As I look back on my time abroad, I remember all of my best memories. Paragliding in Switzerland, camping in the Sahara Desert in Morocco, and throwing pennies into the Trevi Fountain, to name a few. But what I always forget is how, in the first half of the semester at least, I was greeted with intense stress and fears for my future every time I remembered that I was in the awful, taxing period of interviewing. I thought that no company would be willing to offer me a job before meeting me in person and I would go back to the US unemployed with all potential jobs already taken by other candidates. Of course, this was in fact unreasonable as well as false, but I did acquire a bit of knowledge from interviewing from way across the way.

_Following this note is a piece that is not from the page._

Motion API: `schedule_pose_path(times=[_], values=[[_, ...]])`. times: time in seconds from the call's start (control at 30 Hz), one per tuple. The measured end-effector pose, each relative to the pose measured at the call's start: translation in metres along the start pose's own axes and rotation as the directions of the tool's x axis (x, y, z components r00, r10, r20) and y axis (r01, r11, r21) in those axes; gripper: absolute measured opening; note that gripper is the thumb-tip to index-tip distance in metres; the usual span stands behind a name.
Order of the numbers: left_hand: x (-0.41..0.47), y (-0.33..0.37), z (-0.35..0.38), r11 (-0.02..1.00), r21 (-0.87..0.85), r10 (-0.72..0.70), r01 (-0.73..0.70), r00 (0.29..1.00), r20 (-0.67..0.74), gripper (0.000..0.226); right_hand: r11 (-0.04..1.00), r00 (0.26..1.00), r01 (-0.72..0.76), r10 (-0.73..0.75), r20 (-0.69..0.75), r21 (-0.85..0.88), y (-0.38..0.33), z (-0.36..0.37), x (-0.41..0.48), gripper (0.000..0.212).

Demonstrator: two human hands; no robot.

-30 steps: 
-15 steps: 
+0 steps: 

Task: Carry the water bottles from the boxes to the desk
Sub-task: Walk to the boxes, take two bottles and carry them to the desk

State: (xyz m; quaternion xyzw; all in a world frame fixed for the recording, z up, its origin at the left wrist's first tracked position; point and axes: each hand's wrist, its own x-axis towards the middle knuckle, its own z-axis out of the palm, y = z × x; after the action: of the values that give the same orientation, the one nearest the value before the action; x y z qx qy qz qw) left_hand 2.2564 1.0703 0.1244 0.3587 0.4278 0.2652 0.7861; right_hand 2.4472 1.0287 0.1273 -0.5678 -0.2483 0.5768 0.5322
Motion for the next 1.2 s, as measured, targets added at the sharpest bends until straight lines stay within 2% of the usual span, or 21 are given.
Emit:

1. Network before you leave.

The easiest and arguably most important part of interviewing is ten times more important when you have the disadvantage of being so far away. The spring and summer before, I was constantly on the phone with people who had the positions I wanted to get. I asked questions specifically about interviewing abroad to gage where their company was when it comes to interviewing a candidate they can't meet in person.

2. Don't underestimate just how important editing everything from e-mails to cover letters is.

I was told that employers pretty much stop evaluating your application if it's clear you haven't spent time editing your writing. E-mails are such a simple thing, but when there are errors or font issues, they reflect poorly on you.


Pro tip: Sometimes with g-mail you can't see when you're writing a message that fonts are different when you copy text over to your e-mail. But employers who use Outlook can tell! So make sure to readjust your entire e-mail at the end to avoid any wonky fonts, colors, and sizes.

3. Apply early.

Show them you're proactive. No one wants to hire a candidate who makes them think the application was just a second thought.

4. Use any connections from mentors and professors.

If you have someone who can vouch for you, you're one step closer to an awesome job.

5. When it comes to Skype, interview in a quiet place.

Make sure your roommates know you have an interview. Even if the interviewer can't hear your friends or host family in the background, it can be super distracting to listen to others' conversations when you're trying to answer questions.

6. Also, make sure the background is plain and it's clear that you're wearing a suit.

Or maybe just the jacket and blouse? I'll admit I wore sweatpants for most of my interviews, though they had no idea!

7. Be ENTHUSIASTIC.

Body language is everything. Over Skype, they can only see your face. So smile! And speak up loudly. Make sure you are doing everything you possibly can to show you're still super engaged and enthusiastic about the position, however far away you may be.

8. Check your volume, speaker, and camera beforehand by calling a friend for practice.

Ask them about the background, how loud you are, etc.

9. Ask the interviewers for their contact information.

Usually, interviewers will hand you their card at the beginning or end of the conversation. Since that's not possible, absolutely do not forget to get their e-mails. Don't feel uncomfortable writing down their names and e-mails.

10. Have a notepad with you.

This goes for all interviews, but especially when you can't be in person, you have the opportunity to take so many notes.

11. Make sure you send a fabulous thank you note about 10 hours later.

The notes I was talking about in the last recommendation are the notes you will use to draft a super great e-mail. Sound genuine but extremely thankful and make a note that you appreciate them taking the time to do a Skype interview since you can't be there in person.

12. Ask questions about the interview process timeline.

This will help a lot within the next couple weeks so you can relax and know when to expect a call or e-mail from the employer. It helped save a lot of energy that I would have used stressing that I could then use for enjoying abroad.

13. Relax.

Realize that if you don't get a job now, it's not the end of the world. When you're abroad, be present. Don't worry about the things you can't change. All you can do is use past rejection to fuel your motivation and work your hardest. Spend time on interview prep, but spend way, way more time on focusing on the amazing opportunities that are right outside your doorstep.

14. And for your final piece of advice- Know that interviewing for a job is a full-time job itself.

Don't expect great returns for not-so-great effort. Work hard and you will be rewarded. You got this!